## EXERCISE AIM
Go through the data below and copy it exactly, skipping every picture.
*** Opening STORED DATA ***
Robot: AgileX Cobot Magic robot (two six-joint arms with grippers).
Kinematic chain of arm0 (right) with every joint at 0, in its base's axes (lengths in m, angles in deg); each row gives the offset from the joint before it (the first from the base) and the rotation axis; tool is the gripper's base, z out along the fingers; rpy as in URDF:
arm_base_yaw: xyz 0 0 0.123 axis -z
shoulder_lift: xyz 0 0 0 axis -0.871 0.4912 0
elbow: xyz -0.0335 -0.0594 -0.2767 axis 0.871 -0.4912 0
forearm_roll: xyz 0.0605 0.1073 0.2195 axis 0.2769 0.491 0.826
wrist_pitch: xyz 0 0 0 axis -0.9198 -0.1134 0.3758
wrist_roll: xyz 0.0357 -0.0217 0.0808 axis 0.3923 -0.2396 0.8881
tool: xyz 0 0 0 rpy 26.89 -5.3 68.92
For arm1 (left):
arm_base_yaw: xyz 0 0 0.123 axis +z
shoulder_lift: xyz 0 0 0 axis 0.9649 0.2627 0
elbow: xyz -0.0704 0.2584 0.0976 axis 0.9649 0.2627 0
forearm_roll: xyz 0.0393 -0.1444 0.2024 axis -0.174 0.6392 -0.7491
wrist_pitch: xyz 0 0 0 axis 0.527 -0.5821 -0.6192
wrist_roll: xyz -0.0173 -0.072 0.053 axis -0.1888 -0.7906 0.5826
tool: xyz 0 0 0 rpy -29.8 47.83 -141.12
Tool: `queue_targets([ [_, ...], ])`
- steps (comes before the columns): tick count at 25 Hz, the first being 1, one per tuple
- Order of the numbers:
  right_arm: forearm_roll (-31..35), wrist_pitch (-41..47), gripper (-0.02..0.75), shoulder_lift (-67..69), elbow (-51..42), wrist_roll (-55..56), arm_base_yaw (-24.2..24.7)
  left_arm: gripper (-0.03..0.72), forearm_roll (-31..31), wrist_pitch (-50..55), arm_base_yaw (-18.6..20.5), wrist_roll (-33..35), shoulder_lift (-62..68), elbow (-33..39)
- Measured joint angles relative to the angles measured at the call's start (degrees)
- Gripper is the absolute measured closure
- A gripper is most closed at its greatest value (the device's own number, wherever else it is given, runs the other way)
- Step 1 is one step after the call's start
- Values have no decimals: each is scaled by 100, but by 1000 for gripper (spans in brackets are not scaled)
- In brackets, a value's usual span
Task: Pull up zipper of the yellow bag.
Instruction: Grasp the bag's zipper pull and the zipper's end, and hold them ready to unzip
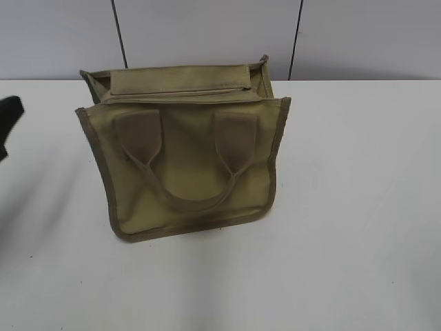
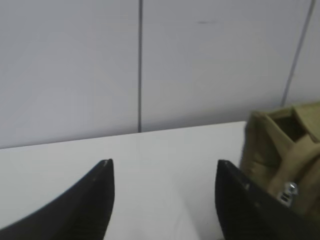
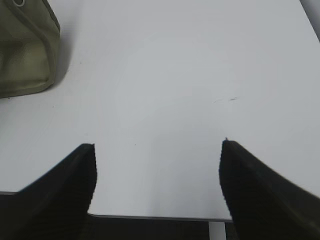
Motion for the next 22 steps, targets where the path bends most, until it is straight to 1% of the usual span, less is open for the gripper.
queue_targets([
  [2,0,0,155,0,0,0,0,211,-574,-554,0,-101,641,0],
  [4,0,0,155,0,0,0,0,225,-997,-963,0,-136,1274,-11],
  [8,0,0,155,0,0,0,0,284,-1764,-1382,0,-148,2209,-163],
  [12,0,0,155,0,0,0,0,340,-2653,-1545,-5,-152,2792,-554],
  [22,0,0,155,0,0,0,0,353,-2960,-1765,-5,-176,3744,-1401],
])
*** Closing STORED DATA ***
## SOLUTION
Robot: AgileX Cobot Magic robot (two six-joint arms with grippers).
Kinematic chain of arm0 (right) with every joint at 0, in its base's axes (lengths in m, angles in deg); each row gives the offset from the joint before it (the first from the base) and the rotation axis; tool is the gripper's base, z out along the fingers; rpy as in URDF:
arm_base_yaw: xyz 0 0 0.123 axis -z
shoulder_lift: xyz 0 0 0 axis -0.871 0.4912 0
elbow: xyz -0.0335 -0.0594 -0.2767 axis 0.871 -0.4912 0
forearm_roll: xyz 0.0605 0.1073 0.2195 axis 0.2769 0.491 0.826
wrist_pitch: xyz 0 0 0 axis -0.9198 -0.1134 0.3758
wrist_roll: xyz 0.0357 -0.0217 0.0808 axis 0.3923 -0.2396 0.8881
tool: xyz 0 0 0 rpy 26.89 -5.3 68.92
For arm1 (left):
arm_base_yaw: xyz 0 0 0.123 axis +z
shoulder_lift: xyz 0 0 0 axis 0.9649 0.2627 0
elbow: xyz -0.0704 0.2584 0.0976 axis 0.9649 0.2627 0
forearm_roll: xyz 0.0393 -0.1444 0.2024 axis -0.174 0.6392 -0.7491
wrist_pitch: xyz 0 0 0 axis 0.527 -0.5821 -0.6192
wrist_roll: xyz -0.0173 -0.072 0.053 axis -0.1888 -0.7906 0.5826
tool: xyz 0 0 0 rpy -29.8 47.83 -141.12
Tool: `queue_targets([ [_, ...], ])`
- steps (comes before the columns): tick count at 25 Hz, the first being 1, one per tuple
- Order of the numbers:
  right_arm: forearm_roll (-31..35), wrist_pitch (-41..47), gripper (-0.02..0.75), shoulder_lift (-67..69), elbow (-51..42), wrist_roll (-55..56), arm_base_yaw (-24.2..24.7)
  left_arm: gripper (-0.03..0.72), forearm_roll (-31..31), wrist_pitch (-50..55), arm_base_yaw (-18.6..20.5), wrist_roll (-33..35), shoulder_lift (-62..68), elbow (-33..39)
- Measured joint angles relative to the angles measured at the call's start (degrees)
- Gripper is the absolute measured closure
- A gripper is most closed at its greatest value (the device's own number, wherever else it is given, runs the other way)
- Step 1 is one step after the call's start
- Values have no decimals: each is scaled by 100, but by 1000 for gripper (spans in brackets are not scaled)
- In brackets, a value's usual span
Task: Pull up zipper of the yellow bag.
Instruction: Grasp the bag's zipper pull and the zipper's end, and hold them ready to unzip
Motion for the next 22 steps, targets where the path bends most, until it is straight to 1% of the usual span, less is open for the gripper.
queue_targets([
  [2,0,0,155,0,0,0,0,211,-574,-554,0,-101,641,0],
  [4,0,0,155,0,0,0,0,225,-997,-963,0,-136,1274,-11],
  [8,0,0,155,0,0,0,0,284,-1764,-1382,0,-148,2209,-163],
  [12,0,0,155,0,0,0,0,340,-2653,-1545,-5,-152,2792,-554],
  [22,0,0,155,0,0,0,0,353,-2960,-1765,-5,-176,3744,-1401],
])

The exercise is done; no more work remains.